Бицилли как теоретик историографии борется за строгую таксономию: если в живой природе виды вычленяются по своему разнообразию, то в изучении исторических памятников виды не обязательно влекут внимание в разные стороны. Скорее, наоборот, они по-разному ведут к одной и той же решительности изложения, к одной и той же организации речи о событиях. Поэтому как только мы начинаем изучать прошлое исторической науки, мы должны быть строже к родам и строже к видам. В родах надлежит увидеть типы интуиции, которую Бицилли понимает не просто как проницательность, но как уместность. Как предмет может быть уместен в композиции, так же точно историк может быть уместен или неуместен, когда он приступает к историческому материалу. Найти для себя такую уместность – столь же сложная задача, сколь и вписать свое имя в историю искусства: вроде бы есть много образцов «классики», но подражание им не решит вопроса. Можно воспроизводить классический стиль, но решимость расстаться с прежним чувством, довериться мысли, то самое «я жить хочу, чтоб мыслить и страдать», это уже на совести каждого будущего классика.

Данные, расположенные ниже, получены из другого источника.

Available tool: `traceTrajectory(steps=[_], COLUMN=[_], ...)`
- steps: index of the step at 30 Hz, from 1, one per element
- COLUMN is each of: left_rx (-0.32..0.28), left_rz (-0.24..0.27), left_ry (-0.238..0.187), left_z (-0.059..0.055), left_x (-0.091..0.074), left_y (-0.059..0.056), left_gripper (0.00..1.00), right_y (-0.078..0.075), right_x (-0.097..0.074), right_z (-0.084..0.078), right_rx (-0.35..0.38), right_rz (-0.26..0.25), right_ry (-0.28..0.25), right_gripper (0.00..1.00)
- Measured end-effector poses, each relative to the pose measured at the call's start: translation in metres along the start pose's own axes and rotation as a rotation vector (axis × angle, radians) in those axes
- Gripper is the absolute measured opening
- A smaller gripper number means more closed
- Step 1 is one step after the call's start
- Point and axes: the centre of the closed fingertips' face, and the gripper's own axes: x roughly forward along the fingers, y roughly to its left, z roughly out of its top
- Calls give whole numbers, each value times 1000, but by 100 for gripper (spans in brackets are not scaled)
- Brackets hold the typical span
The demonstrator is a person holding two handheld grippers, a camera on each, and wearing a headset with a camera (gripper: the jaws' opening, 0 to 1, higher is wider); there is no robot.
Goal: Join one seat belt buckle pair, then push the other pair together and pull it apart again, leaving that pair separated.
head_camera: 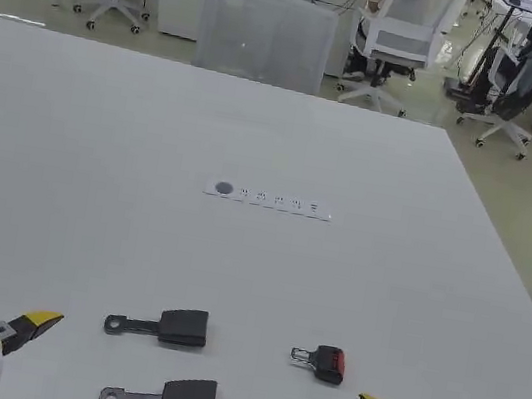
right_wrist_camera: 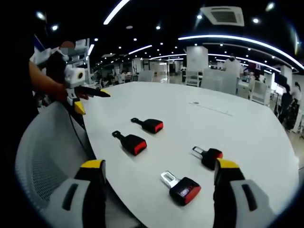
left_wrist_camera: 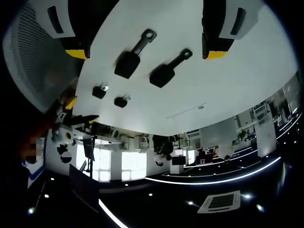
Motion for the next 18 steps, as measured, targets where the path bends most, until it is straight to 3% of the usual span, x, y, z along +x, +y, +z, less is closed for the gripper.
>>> traceTrajectory(steps=[18], left_rx=[10], left_rz=[-12], left_ry=[-3], left_z=[2], left_x=[2], left_y=[-5], left_gripper=[100], right_y=[2], right_x=[-2], right_z=[-1], right_rx=[-3], right_rz=[3], right_ry=[-4], right_gripper=[96])
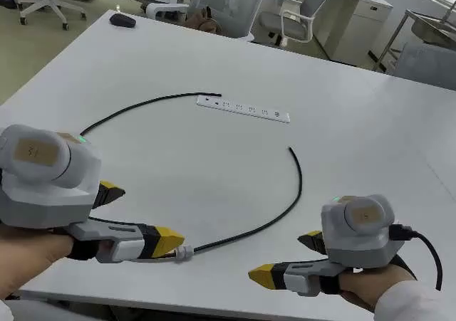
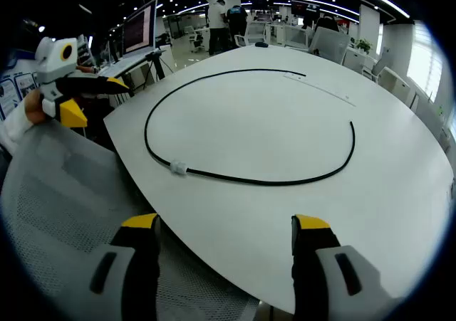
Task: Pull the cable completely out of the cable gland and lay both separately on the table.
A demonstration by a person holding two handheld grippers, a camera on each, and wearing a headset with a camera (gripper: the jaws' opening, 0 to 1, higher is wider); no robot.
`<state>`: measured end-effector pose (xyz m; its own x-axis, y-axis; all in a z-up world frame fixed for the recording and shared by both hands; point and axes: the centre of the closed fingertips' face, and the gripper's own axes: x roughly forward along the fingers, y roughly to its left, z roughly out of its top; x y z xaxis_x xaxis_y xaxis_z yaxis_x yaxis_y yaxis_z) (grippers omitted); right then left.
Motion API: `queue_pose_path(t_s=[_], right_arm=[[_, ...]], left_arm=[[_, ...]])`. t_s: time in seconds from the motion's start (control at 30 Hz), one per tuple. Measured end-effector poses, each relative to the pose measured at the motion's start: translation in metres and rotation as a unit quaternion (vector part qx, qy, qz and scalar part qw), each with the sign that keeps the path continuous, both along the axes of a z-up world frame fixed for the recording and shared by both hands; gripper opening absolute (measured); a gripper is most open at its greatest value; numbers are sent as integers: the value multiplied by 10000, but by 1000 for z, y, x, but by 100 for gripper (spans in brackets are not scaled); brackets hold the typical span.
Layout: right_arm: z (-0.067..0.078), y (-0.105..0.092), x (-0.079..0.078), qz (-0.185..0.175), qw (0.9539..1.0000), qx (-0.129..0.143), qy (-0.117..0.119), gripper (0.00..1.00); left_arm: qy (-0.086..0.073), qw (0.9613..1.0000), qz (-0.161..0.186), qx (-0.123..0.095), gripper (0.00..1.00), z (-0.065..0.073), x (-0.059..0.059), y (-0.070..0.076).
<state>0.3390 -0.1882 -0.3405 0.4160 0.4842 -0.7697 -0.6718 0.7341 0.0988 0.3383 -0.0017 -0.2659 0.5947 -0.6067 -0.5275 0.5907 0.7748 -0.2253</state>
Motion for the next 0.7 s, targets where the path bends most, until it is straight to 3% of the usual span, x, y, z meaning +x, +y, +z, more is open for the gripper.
queue_pose_path(t_s=[0.7], right_arm=[[-2, 2, -4, 70, 9999, -17, 81, 77]], left_arm=[[73, 9999, -48, 62, 77, -5, -1, -1]])
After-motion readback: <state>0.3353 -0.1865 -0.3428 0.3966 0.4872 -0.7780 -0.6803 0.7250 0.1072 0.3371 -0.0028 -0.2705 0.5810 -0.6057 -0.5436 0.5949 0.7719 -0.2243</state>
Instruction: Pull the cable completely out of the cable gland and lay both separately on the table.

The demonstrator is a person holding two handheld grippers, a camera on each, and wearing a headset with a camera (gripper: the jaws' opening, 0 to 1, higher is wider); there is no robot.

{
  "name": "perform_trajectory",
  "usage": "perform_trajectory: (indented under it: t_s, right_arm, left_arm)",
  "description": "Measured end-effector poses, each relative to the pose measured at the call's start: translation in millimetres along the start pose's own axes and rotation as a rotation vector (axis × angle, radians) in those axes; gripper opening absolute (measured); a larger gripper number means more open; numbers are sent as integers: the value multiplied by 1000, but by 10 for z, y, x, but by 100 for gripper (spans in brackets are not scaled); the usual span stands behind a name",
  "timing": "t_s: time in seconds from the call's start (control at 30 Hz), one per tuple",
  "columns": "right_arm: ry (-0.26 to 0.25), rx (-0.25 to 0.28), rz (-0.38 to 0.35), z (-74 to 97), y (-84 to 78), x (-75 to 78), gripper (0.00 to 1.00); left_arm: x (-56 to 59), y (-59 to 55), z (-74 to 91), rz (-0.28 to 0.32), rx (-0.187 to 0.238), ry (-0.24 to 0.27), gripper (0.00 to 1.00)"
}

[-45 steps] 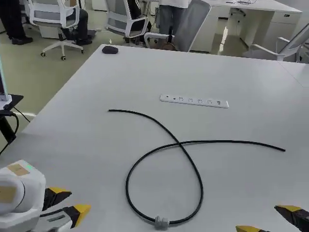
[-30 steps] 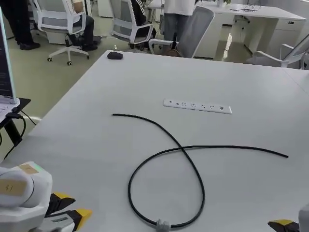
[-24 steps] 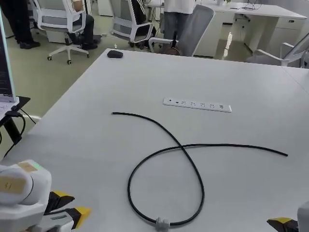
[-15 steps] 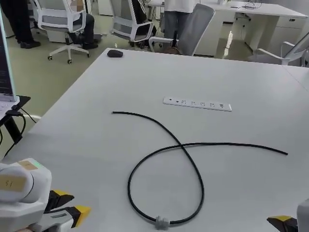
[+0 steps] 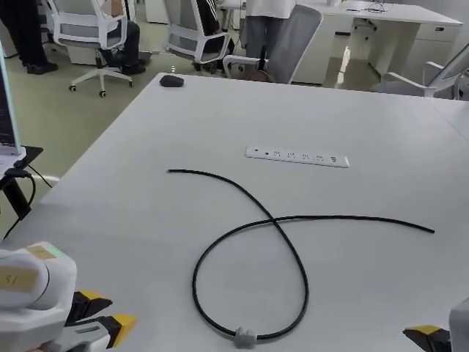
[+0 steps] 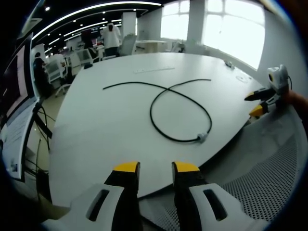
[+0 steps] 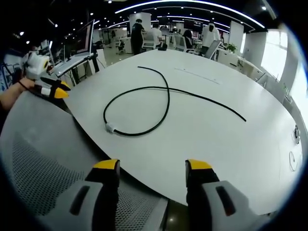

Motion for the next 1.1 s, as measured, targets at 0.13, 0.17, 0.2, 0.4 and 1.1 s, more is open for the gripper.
perform_trajectory:
  t_s: [0.13, 0.17, 0.2, 0.4, 1.1]
  right_arm:
    - [5, -6, 3, -5, -3, -11, 56]
    - [5, -5, 2, -4, -2, -10, 56]
    - [5, -4, 2, -4, -1, -10, 56]
    - [18, -9, 16, -8, -1, -32, 55]
    - [32, -6, 5, -12, -9, -32, 53]
  left_arm:
    - [10, -9, -1, -4, -8, -4, 28]
    - [12, -10, -1, -6, -9, -5, 28]
    - [10, -10, -1, -5, -9, -4, 28]
    - [4, -4, 7, -1, -1, -1, 28]
    - [26, -24, 4, -14, -24, -12, 27]
Point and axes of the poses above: the centre of the closed fingertips' face, and the gripper's own axes: z roughly backward along the fingers, x roughly to its right, y roughly out of its top, the point moved 7 cm from there along z, roughly backward along the fingers, and after that the axes turned 12 degrees about z, right-handed, at the moved point
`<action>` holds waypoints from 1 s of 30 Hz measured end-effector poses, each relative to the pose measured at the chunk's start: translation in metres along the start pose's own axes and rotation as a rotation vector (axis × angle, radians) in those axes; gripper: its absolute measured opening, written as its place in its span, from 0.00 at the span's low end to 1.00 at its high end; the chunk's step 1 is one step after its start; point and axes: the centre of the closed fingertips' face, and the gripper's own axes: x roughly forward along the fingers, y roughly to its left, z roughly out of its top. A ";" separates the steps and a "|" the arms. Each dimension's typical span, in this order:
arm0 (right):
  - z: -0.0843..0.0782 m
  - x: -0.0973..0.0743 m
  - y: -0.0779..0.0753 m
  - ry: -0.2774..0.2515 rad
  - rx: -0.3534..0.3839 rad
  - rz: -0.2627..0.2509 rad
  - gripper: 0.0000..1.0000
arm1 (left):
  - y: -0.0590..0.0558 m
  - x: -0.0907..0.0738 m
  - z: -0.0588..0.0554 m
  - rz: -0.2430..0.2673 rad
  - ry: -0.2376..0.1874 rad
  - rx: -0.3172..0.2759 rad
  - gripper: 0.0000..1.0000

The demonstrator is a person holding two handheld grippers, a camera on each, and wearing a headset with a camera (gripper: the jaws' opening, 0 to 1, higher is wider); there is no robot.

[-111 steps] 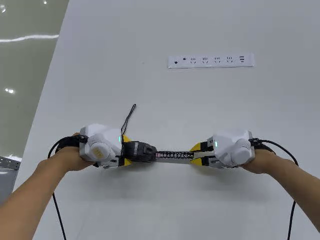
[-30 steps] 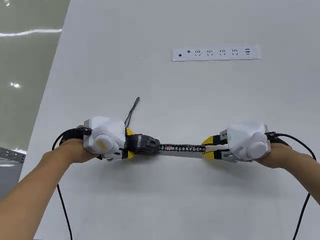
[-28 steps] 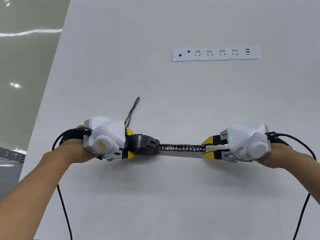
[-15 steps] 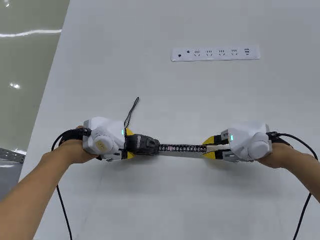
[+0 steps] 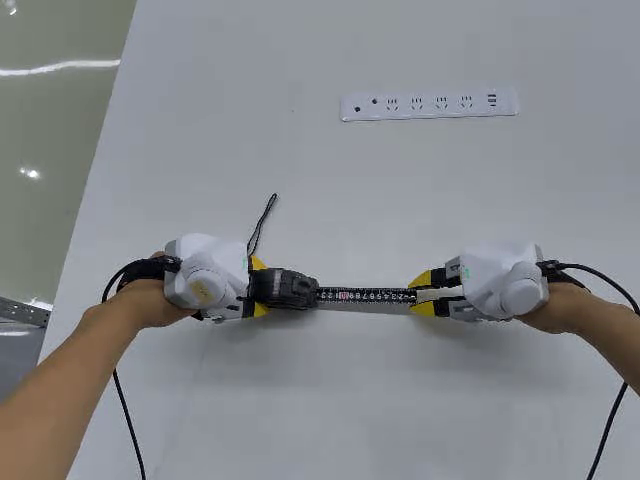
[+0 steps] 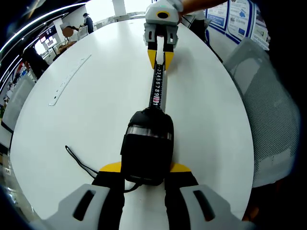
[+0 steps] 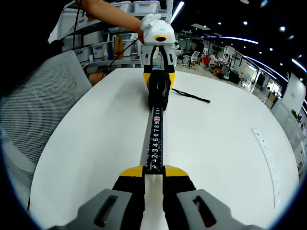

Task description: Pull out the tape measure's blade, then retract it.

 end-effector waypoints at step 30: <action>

Тогда как видовая принадлежность – это опыт столкновения со множеством событий, каждое из этих столкновений не должно быть катастрофичным. Катастрофа – если мы понимаем действия человека прошлого просто как реализацию доброго или злого намерения, или заранее составленной программы. Даже если люди прошлого и действовали предвзято, если их кругозор был узок, то только потому, что с множественностью разнородных событий они не могли управиться. Та систематизация событий, которые предлагали историки различных эпох – это была систематизация материала, выдернутого из потока жизни, и нужно было всякий раз буквально найти на нее управу. Историк мог быть не менее яростен, чем действующий политик: политик может пустить в ход дипломатическое искусство, тогда как историк должен дописать свой труд до конца.

Историк каждого периода, Возрождения, Просвещения или позитивистской эпохи, для Бицилли прежде всего человек, который лечит себя от собственной увлеченности, которая может оказаться роковой. Изучая историю учреждений, или историю войн, историку очень легко сказать, что все эти события вызваны действием нескольких механизмов, и поэтому ответственности за это мы не несем. Это и будет когнитивная болезнь, сведение жизни в истории к самой необдуманной провокации, как будто случайное замечание о том, что может случиться, провоцирует тектонический ход событий. Поэтому историк и лечит себя: создавая многие тома всемирных историй, или тщательные каталоги частных историй, он вырывается за пределы провокации. Он создает тот труд, где каждое слово пройдет проверку текстом и документом, где каждая мысль будет взята на пробу, где подлинность всякого источника будет проверена логикой поступка и логикой хранения памяти. Всякое слово, всякое наблюдение тогда буквально окажется на вес золота – той полновесной монетой, которая только и поддержит оборот больших идей. – А. Марков.

Бицилли П.М. Очерки теории исторической науки. / посл. и прим. Б.С. Кагановича. – СПб.: Axiōma, 2012. – 427 c. – тир. не указан.